The relationship between explicit evaluations and IAT scores, b = .36, SE = .02, 95% CI [.32; .41], t(1,794,0) = 16.38, p < .001, was unexpectedly higher than implicit–explicit correlations found in the literature (Hofmann et al., 2005) and those found by Hahn et al. (2014, both around .20−.29, see also Goedderz et al., 2023). The results nevertheless replicated the pattern reported above. Implicit–explicit correlations dropped when predictions were included in the model, b = .09, SE = .03, 95% CI [.04; .14], t(312.33) = 3.31, p =.001, whereas the relationship between predictions and IAT scores remained largely unchanged, b = .48, SE = .02, 95% CI [.43; .52], t(1,765.61) = 19.14, p < .001.
Predictions Beyond Normative Patterns?
A central aim of this study was to examine whether people would be able to predict the patterns of their IAT results in a domain where we expected the patterns to be less descriptively-normative. Specifically, we expected different participants to show more similar evaluations of the same social groups, but more variation in their evaluations of baked goods.
To examine whether reactions toward IATs on social groups followed a more normative pattern than IATs on baked goods, we ran an independent samples t-test comparing the mean between-subject variance of the five baked-good IATs with the mean between-subject variance of the five social-group IATs. All individual variances and their mean by domain can be seen in Table 1. In line with our expectations, results showed greater variance in IAT scores for the domain of baked goods (M = 0.21, SD = 0.01) than for the domain of social groups (M = 0.16, SD = 0.02), t(8) = 4.36, p = .002. This suggests that participants showed more similar responses in the social-group domain than in the baked-goods domain.
To then test whether participants’ predictions went beyond these descriptively-normative response patterns, we adapted a procedure employed by Hahn et al. (2014) as introduced by Rahmani Azad et al. (2022): We randomly paired each participant with another participant in the same sample and ran a model in which we predicted every participant’s IAT scores from the randomly-paired other participant. We iterated this process 1,000 times such that we got a distribution of fixed effects that indicated how accurately a randomly paired other participant predicted another participant’s pattern of IAT scores on average. If participants mostly base their predictions on their beliefs about what people would normatively show on such tests, then any participant’s predictions should predict any others participant’s scores as well as participants’ own predictions. Results showed that in both domains, the randomly paired other participants’ predictions predicted participants’ IAT scores above zero in all 1,000 iterations (social-groups sample: Mb = .415, Range b [.346; .470]; baked-goods sample: Mb = .202, Range b [.058; .321]). This suggests that IAT score patterns follow descriptive norms in both domains; and that they may hence be accurately predicted through knowledge or observation of such norms. Importantly, however, all 1,000 random others’ estimates in the social-groups domain were higher than the random others’ estimates in the baked-goods domain. This is in line with our hypothesis that in the domain of baked goods there may be less of a descriptively-normative pattern than in the domain of social groups.

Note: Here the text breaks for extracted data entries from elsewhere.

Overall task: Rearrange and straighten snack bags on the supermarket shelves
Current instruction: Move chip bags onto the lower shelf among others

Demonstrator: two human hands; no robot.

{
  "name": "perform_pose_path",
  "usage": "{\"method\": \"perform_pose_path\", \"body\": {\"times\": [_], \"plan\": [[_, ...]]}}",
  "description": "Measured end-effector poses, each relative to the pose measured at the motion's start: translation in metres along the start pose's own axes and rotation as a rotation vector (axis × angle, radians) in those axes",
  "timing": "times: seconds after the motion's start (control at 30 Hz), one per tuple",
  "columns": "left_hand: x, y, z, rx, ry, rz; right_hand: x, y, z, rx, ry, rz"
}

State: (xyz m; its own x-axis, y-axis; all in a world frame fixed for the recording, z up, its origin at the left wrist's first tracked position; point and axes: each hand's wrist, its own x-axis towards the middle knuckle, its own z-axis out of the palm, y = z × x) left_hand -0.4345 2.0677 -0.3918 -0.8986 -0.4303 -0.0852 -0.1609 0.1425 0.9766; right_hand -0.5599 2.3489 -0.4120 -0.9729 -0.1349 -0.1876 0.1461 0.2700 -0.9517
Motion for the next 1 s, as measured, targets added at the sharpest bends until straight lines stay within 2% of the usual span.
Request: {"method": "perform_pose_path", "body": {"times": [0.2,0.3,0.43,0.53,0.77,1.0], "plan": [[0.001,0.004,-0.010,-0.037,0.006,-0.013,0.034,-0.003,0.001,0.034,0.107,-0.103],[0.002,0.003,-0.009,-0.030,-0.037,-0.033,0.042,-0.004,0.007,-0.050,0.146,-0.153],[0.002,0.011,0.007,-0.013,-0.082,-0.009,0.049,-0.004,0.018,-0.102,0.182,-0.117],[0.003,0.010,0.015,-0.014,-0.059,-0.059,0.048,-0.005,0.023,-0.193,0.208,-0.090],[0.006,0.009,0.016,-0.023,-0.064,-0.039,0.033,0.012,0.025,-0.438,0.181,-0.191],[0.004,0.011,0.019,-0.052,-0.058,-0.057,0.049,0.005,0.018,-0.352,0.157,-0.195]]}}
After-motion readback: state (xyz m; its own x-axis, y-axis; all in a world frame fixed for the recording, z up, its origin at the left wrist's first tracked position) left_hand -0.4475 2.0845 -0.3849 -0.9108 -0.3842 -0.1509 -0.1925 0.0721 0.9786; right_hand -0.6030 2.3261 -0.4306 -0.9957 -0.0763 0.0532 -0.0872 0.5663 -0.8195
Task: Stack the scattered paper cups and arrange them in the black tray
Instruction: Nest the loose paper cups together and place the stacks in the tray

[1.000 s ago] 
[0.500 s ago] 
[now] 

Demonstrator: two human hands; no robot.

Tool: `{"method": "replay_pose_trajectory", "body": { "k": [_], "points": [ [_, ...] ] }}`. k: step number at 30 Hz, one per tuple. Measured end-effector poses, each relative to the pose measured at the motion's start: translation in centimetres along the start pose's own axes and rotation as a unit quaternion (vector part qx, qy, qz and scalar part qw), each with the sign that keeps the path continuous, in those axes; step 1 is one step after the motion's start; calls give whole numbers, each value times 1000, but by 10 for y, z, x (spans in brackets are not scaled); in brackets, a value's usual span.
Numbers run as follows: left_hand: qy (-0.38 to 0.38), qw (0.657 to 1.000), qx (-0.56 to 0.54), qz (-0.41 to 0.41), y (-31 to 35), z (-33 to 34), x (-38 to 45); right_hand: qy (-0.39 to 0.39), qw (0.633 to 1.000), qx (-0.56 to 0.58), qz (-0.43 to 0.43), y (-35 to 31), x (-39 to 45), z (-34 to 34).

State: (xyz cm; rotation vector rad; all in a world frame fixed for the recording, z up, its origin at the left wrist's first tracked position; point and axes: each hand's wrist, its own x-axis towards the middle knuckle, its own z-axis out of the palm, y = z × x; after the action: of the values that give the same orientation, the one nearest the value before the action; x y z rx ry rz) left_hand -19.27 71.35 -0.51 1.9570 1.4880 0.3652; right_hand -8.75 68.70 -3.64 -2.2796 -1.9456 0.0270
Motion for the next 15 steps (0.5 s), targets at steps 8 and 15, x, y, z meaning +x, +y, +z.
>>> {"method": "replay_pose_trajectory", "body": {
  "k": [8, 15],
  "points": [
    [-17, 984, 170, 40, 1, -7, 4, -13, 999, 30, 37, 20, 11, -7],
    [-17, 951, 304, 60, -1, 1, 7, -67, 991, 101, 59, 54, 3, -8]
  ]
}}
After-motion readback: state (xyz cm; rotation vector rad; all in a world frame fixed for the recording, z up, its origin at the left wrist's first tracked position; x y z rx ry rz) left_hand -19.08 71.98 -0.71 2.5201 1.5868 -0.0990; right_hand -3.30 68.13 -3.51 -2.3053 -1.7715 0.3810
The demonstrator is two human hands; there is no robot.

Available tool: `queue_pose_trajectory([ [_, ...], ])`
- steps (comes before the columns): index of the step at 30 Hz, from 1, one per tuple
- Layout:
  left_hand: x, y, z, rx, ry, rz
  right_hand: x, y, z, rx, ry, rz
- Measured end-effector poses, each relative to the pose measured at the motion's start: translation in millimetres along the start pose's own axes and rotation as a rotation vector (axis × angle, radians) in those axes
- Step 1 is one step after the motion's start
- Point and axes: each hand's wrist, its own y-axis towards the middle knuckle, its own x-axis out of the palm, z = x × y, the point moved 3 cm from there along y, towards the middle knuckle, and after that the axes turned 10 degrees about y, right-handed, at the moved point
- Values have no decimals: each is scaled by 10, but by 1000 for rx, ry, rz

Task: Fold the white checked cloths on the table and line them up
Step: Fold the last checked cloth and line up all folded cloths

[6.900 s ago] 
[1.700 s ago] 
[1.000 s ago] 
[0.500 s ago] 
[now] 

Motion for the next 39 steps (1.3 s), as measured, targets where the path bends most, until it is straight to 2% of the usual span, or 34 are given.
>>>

To further examine how much variance the participants’ own predictions explained over and above the random others’ predictions, we simultaneously regressed IAT scores onto participants’ own predictions and the randomly paired other’s predictions. Results of the two fixed-effects slopes and their distributions across the 1,000 iterations can be seen in Figure 2. They showed that in both domains, participants’ own prediction outperformed the random others’ prediction in all 1,000 iterations (Social-groups sample: MSelf b = .428, RangeSelf b [.369; .499], MOther b = .223, RangeOther b [.153; .283]; baked-goods sample: MSelf b = .391, RangeSelf b [.338; .447], MOther b = .058, RangeOther b [−.080; .200], see Figure 2). This replicates previous findings by Hahn et al. (2014) and Rahmani Azad et al. (2022) and suggests that participants in both domains have unique insight into their implicit evaluations beyond a culturally shared pattern. Importantly, this analysis further showed that the 99% confidence interval of the random other estimates in the baked-goods sample (99% CI = [−.053; .166]) did not overlap with the 99% confidence interval of the random other estimates in the social-groups sample (99% CI = [.171; .276]). This shows that the random other participants’ predictions were less related to participants’ own IAT score patterns in the domain of baked goods than in the domain of social groups. In addition, the 95% confidence interval of the random other estimates in the baked-goods domain still included zero (95% CI = [−024; .136]). This suggests that in the baked-goods domain, the random other prediction may not significantly explain variance of participants’ own patterns of IAT scores above participants’ own predictions in all cases. These findings are compatible with the hypothesis that participants were less able to base their predictions on cultural knowledge about descriptively-normative patterns in the baked-goods domain, and thus predicted their own idiosyncratic patterns instead.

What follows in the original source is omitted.